**WHAT YOU ARE ASKED TO DO:** In the entries below, begin at the line with "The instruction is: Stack" and stop after the line with "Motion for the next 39"; output those lines exactly and omit the pictures.
[[ GIVEN DATA open ]]
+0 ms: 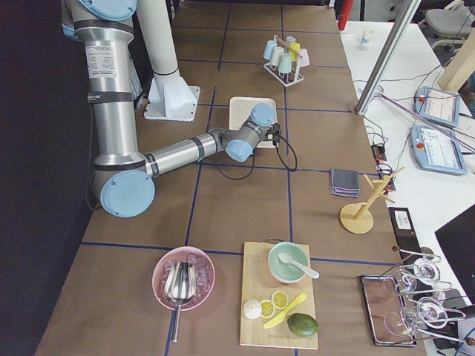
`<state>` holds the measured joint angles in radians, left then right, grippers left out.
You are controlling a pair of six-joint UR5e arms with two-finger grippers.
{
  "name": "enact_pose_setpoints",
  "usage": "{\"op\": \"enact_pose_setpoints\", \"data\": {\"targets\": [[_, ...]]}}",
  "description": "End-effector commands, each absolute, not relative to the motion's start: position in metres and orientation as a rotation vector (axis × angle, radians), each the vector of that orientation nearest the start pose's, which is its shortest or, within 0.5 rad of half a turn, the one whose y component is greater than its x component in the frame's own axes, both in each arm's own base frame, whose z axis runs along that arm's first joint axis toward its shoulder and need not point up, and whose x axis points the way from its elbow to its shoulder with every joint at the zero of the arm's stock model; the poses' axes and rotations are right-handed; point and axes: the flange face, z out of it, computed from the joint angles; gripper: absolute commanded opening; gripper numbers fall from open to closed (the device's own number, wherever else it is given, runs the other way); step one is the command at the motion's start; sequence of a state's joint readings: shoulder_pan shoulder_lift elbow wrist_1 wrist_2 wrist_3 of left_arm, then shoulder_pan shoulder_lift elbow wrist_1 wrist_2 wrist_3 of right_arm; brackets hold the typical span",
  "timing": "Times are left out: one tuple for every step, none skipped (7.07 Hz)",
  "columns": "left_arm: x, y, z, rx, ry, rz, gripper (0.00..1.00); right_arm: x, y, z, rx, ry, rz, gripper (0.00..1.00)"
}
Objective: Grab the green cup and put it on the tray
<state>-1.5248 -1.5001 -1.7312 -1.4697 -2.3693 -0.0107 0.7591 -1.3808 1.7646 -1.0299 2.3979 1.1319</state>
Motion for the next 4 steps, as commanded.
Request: {"op": "enact_pose_setpoints", "data": {"targets": [[-0.041, -0.462, 0.621, -0.031, 0.8, 0.03, 1.0, -0.442, -0.414, 0.331, -0.14, -1.093, -0.089, 0.0], [-0.041, -0.462, 0.621, -0.031, 0.8, 0.03, 1.0, -0.459, -0.409, 0.315, -0.158, -1.079, -0.073, 0.0], [-0.04, -0.462, 0.619, -0.029, 0.802, 0.031, 1.0, -0.471, -0.398, 0.314, -0.168, -1.068, -0.06, 0.0], [-0.041, -0.457, 0.621, -0.033, 0.803, 0.029, 1.0, -0.489, -0.383, 0.315, -0.173, -1.042, -0.003, 0.0]]}}
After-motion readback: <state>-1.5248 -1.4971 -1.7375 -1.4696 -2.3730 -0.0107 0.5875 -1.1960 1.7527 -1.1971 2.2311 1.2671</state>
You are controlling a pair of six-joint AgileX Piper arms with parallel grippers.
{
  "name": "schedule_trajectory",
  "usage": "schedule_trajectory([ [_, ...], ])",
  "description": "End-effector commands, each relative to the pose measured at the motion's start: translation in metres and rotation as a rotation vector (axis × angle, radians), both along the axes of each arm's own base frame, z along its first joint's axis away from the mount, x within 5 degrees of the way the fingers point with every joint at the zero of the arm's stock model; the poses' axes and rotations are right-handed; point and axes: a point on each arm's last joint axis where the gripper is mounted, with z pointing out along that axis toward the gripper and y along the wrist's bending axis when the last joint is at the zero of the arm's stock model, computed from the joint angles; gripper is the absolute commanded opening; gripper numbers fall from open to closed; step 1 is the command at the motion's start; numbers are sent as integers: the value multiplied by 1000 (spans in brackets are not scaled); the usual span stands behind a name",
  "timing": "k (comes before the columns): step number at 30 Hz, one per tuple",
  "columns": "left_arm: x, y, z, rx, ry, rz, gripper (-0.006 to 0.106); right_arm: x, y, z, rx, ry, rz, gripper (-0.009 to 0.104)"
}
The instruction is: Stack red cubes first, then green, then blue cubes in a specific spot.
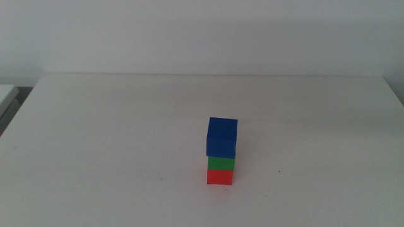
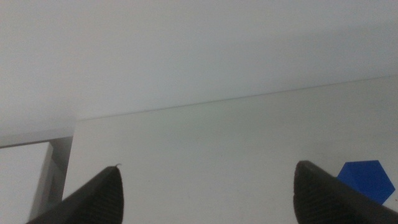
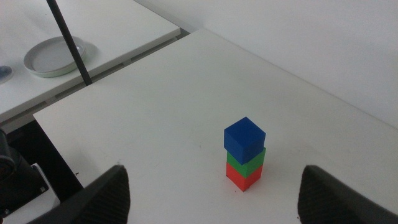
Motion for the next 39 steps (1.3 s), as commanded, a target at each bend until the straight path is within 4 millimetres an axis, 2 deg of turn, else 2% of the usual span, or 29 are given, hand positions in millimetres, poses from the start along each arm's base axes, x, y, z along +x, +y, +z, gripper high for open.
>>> schedule_trajectory([
  [1, 3, 0, -4, 5, 1, 6, 94, 0, -1, -1, 3, -9, 3, 83],
  [4, 5, 0, -20, 8, 45, 4, 94, 8, 1, -10, -12, -73, -32, 83],
  [7, 6, 1, -43, 8, 19, 13, 94, 17, 10, -32, 27, -180, -32, 83],
  [12, 5, 4, -77, 10, -189, 40, 94, 22, 28, -70, 178, -262, 28, 83],
  [16, 0, 4, -105, -31, -293, 42, 94, 32, 30, -111, 172, -220, -36, 83],
  [20, -9, 5, -136, -38, -310, 44, 94, 44, 18, -141, 204, -112, -221, 83],
  [24, -15, 6, -166, -34, -272, 44, 94, 47, -4, -165, 179, -148, -402, 83],
  [32, -23, 7, -205, -71, -314, 51, 94, 17, -43, -218, 114, -272, -713, 83],
  [36, -30, 8, -227, -79, -363, 54, 94, 6, -49, -248, 131, -303, -817, 83],
  [39, -35, 9, -245, -81, -371, 54, 94, 8, -50, -269, 139, -250, -847, 83],
])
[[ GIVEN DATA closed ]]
**SOLVED PROBLEM:**
The instruction is: Stack red cubes first, then green, then blue cubes in a specific spot.
Motion for the next 39 steps (1.3 s), as commanded, a target at each bend until the straight path is within 4 millimetres an axis, 2 deg of turn, else 2% of the usual span, or 29 are given, hand positions in millimetres, poses from the start along each arm's base axes, x, y, z along +x, +y, +z, gripper high for open.

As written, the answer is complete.